> **What you have to do**
Within the material below, find each line bearing the word "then" and present it.
━━━━━ Given data ━━━━━
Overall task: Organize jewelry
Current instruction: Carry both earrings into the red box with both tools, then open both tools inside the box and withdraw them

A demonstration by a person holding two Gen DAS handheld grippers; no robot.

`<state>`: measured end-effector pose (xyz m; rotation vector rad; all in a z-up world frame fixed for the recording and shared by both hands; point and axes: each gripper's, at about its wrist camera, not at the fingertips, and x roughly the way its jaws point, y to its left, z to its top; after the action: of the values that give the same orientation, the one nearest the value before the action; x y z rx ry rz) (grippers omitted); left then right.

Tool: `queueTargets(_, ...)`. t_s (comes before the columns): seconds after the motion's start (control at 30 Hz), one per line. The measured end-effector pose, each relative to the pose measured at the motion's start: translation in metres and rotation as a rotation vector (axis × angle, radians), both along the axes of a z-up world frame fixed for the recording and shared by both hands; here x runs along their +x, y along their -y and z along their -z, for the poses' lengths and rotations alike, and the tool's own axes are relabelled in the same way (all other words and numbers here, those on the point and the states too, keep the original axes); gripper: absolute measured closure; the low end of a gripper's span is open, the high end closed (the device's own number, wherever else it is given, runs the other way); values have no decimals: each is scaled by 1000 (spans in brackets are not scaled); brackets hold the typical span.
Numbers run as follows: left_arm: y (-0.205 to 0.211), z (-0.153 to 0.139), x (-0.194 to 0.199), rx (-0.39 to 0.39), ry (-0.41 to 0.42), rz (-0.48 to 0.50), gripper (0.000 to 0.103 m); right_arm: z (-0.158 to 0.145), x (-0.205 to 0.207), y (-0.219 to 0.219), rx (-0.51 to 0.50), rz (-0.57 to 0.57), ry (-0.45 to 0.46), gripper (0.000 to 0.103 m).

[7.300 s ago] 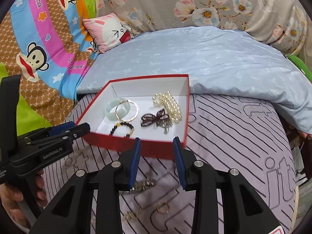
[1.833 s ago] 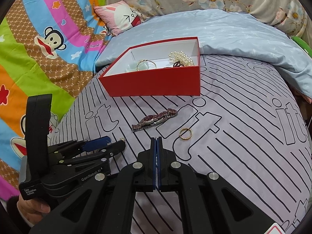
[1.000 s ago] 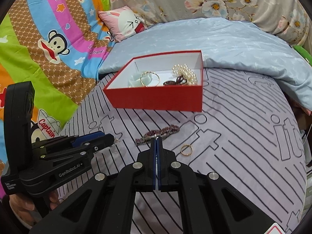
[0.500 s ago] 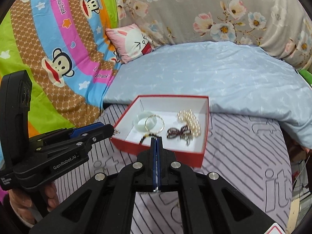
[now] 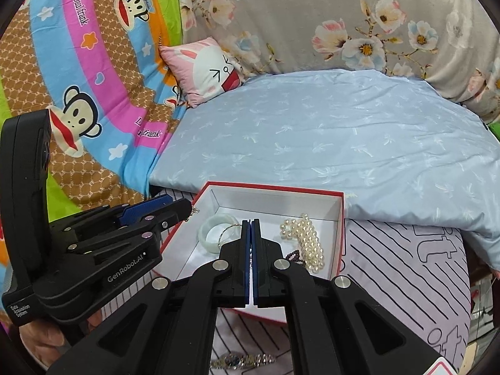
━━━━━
> **Answer section**
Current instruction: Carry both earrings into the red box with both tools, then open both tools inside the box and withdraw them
`<state>`: measured end-effector pose (xyz m; rotation vector rad; all in a z-up world frame fixed for the recording and shared by both hands; point and axes: each gripper's, at about its wrist camera, not at the fingertips, and x roughly the way its jaws point, y to its left, z to its top; after the action: of the values that give the same orientation, the one nearest the value before the action; x y z rx ry rz) (grippers omitted); left then right.

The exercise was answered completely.